**What is being asked:**
Take the listing below and print exactly the lines starting at the line containing "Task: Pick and" and ending at the line containing "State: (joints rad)", both ends included, and no others.

**Data excerpt:**
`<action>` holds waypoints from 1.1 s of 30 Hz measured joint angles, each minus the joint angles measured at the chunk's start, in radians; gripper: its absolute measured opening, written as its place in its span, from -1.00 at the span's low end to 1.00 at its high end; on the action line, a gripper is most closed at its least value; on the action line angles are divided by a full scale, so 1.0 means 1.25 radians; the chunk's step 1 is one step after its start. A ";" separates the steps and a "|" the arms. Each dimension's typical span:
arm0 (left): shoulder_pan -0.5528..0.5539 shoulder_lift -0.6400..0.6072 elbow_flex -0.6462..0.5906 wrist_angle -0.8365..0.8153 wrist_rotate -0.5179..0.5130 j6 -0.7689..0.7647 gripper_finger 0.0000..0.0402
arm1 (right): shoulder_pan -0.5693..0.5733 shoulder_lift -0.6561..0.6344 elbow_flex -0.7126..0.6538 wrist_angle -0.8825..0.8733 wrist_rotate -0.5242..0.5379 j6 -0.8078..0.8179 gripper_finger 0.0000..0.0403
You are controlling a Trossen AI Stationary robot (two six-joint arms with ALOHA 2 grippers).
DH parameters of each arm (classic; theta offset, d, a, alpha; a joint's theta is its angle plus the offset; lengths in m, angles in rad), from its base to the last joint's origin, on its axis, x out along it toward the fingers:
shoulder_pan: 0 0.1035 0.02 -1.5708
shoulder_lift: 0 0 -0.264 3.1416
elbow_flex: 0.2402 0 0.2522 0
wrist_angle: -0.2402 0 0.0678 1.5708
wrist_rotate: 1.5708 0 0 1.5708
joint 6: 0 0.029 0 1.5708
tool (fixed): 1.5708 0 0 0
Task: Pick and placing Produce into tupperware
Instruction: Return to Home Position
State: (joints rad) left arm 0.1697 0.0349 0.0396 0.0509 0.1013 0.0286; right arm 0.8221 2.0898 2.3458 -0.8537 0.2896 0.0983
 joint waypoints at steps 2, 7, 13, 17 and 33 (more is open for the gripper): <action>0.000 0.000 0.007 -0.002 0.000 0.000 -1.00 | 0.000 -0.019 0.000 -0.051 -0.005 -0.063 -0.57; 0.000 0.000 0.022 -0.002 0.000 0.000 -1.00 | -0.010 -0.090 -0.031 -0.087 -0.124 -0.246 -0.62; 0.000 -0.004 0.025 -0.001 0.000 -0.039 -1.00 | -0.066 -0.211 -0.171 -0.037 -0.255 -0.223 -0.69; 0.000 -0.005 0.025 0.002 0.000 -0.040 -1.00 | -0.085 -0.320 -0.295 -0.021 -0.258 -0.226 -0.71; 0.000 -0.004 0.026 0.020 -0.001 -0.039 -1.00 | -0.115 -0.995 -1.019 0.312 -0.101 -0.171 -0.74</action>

**Written answer:**
Task: Pick and placing Produce into tupperware
Instruction: Return to Home Position
State: (joints rad) left arm 0.1697 0.0349 0.0396 0.0509 0.1013 0.0286; right arm 0.8221 2.0898 2.3458 -0.8537 0.2896 0.0983

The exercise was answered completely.